An exact copy of the lines from the one containing "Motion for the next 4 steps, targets" through the end of the material is all that is wanted; transcribe only those.

Start of Given data

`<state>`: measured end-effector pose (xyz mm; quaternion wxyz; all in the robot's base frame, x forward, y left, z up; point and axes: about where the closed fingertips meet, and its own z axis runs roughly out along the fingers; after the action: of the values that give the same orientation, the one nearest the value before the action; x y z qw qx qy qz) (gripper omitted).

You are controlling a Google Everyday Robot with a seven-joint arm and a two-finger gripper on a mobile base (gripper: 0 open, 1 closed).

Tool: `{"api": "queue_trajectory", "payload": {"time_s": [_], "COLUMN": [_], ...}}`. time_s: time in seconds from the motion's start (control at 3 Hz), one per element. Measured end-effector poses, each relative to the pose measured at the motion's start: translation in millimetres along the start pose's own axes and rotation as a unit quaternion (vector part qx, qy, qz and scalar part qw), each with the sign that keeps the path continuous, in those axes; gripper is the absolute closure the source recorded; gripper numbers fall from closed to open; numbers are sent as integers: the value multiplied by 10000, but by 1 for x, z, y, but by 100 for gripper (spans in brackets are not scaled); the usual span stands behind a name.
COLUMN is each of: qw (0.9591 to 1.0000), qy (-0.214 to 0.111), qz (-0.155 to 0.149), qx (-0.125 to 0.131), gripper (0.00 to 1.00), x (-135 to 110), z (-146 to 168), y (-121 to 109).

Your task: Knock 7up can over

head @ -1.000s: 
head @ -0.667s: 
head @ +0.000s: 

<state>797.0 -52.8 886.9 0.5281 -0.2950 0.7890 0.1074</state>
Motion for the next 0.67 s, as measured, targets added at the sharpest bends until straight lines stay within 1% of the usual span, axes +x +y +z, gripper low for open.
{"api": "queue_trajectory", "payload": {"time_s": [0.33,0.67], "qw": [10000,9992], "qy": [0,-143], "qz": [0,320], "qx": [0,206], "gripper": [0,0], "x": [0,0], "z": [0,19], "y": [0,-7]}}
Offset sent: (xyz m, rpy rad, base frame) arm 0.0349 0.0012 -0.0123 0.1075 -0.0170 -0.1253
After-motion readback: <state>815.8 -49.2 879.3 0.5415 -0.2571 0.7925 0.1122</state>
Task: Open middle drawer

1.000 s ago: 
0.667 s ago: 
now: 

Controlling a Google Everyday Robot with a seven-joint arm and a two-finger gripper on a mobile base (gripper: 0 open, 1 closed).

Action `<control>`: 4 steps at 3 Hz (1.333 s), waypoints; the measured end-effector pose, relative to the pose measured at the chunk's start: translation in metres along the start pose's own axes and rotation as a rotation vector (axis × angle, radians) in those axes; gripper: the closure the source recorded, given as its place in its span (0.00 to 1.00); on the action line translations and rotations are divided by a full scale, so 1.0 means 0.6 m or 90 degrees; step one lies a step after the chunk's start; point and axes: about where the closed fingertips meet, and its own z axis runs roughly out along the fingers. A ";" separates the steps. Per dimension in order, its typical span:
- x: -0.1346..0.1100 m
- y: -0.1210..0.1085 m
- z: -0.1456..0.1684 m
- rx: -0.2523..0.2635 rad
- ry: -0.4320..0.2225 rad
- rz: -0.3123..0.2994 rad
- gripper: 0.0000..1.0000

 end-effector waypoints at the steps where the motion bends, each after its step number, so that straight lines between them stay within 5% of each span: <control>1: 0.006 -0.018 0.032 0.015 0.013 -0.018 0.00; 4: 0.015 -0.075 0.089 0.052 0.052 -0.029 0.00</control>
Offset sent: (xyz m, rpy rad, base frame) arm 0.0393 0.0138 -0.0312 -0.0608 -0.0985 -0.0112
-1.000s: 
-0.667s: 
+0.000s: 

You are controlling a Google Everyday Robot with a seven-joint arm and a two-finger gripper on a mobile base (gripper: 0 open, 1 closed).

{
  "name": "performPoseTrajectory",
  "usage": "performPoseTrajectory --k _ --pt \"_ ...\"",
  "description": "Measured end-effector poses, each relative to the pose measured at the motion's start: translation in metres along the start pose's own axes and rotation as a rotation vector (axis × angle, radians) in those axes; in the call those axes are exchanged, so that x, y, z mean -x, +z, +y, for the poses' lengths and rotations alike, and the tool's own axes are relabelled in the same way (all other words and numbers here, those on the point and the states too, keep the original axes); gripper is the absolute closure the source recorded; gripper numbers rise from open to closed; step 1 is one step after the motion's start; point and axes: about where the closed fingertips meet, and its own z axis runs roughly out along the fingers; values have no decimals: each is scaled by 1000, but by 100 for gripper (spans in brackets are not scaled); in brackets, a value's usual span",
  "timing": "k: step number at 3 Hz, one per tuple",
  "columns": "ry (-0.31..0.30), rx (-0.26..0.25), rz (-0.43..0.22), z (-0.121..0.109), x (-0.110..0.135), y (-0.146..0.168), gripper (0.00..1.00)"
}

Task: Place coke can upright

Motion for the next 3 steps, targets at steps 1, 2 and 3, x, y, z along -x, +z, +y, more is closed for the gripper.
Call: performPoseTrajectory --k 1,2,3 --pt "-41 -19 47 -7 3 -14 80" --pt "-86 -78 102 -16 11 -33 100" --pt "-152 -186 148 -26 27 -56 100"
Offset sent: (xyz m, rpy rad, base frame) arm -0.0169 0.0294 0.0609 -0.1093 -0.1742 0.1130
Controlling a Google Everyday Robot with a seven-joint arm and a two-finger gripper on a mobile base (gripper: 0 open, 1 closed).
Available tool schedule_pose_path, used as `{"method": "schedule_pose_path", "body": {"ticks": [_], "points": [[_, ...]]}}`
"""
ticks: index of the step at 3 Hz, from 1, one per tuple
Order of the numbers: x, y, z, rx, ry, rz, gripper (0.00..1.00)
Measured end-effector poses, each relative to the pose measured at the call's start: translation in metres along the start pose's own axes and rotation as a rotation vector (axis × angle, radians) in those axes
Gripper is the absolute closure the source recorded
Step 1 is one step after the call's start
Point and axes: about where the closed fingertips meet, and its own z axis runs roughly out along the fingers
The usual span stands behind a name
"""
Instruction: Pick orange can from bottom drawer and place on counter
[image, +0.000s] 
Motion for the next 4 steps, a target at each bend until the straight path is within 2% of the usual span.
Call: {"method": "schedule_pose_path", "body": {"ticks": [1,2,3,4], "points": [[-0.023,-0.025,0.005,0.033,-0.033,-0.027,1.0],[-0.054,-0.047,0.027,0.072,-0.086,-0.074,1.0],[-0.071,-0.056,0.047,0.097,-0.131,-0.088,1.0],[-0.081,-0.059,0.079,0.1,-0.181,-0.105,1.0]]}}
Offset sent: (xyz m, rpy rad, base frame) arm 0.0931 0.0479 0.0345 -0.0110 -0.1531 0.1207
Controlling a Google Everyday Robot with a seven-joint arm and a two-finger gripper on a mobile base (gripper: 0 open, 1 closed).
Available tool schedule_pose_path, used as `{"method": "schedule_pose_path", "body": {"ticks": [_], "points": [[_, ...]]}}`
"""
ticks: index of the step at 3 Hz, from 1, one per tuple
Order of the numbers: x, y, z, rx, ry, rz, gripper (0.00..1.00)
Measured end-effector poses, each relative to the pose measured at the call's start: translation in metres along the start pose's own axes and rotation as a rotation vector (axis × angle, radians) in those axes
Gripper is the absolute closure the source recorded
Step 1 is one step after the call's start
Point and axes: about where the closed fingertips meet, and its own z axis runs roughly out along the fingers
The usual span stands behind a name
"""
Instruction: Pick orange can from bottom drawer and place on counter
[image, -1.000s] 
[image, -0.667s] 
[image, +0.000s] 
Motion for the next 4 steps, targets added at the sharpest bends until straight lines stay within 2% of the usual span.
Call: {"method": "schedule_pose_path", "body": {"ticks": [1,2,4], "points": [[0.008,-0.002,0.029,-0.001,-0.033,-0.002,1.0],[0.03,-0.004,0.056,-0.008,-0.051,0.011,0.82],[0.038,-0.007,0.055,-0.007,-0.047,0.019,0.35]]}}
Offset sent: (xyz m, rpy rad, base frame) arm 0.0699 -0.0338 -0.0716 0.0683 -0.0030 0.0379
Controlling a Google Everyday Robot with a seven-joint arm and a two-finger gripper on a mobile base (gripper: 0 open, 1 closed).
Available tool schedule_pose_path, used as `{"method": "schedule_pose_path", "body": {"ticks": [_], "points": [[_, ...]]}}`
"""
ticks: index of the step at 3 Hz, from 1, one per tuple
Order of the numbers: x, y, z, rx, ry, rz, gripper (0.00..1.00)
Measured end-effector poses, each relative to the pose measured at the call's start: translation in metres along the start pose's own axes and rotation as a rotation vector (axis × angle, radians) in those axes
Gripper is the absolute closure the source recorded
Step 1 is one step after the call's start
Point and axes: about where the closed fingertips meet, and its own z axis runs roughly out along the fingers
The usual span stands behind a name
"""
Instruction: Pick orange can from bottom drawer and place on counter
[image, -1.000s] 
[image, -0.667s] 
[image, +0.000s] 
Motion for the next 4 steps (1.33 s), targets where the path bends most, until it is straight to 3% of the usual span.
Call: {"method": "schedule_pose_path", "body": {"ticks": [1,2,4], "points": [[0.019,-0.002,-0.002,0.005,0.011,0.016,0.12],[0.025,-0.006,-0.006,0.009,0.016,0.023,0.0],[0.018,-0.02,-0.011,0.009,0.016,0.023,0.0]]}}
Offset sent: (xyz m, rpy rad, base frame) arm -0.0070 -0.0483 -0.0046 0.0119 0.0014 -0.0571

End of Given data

> **Final answer**
Motion for the next 4 steps, targets added at the sharpest bends until straight lines stay within 2% of the usual span.
Call: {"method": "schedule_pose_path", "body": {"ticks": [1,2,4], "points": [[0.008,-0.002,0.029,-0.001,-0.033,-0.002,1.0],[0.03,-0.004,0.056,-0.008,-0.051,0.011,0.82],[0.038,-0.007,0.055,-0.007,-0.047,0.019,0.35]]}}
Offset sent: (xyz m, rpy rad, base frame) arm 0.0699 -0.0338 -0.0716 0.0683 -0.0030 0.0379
Controlling a Google Everyday Robot with a seven-joint arm and a two-finger gripper on a mobile base (gripper: 0 open, 1 closed).
Available tool schedule_pose_path, used as `{"method": "schedule_pose_path", "body": {"ticks": [_], "points": [[_, ...]]}}`
"""
ticks: index of the step at 3 Hz, from 1, one per tuple
Order of the numbers: x, y, z, rx, ry, rz, gripper (0.00..1.00)
Measured end-effector poses, each relative to the pose measured at the call's start: translation in metres along the start pose's own axes and rotation as a rotation vector (axis × angle, radians) in those axes
Gripper is the absolute closure the source recorded
Step 1 is one step after the call's start
Point and axes: about where the closed fingertips meet, and its own z axis runs roughly out along the fingers
The usual span stands behind a name
"""
Instruction: Pick orange can from bottom drawer and place on counter
[image, -1.000s] 
[image, -0.667s] 
[image, +0.000s] 
Motion for the next 4 steps (1.33 s), targets where the path bends most, until it is straight to 3% of the usual span.
Call: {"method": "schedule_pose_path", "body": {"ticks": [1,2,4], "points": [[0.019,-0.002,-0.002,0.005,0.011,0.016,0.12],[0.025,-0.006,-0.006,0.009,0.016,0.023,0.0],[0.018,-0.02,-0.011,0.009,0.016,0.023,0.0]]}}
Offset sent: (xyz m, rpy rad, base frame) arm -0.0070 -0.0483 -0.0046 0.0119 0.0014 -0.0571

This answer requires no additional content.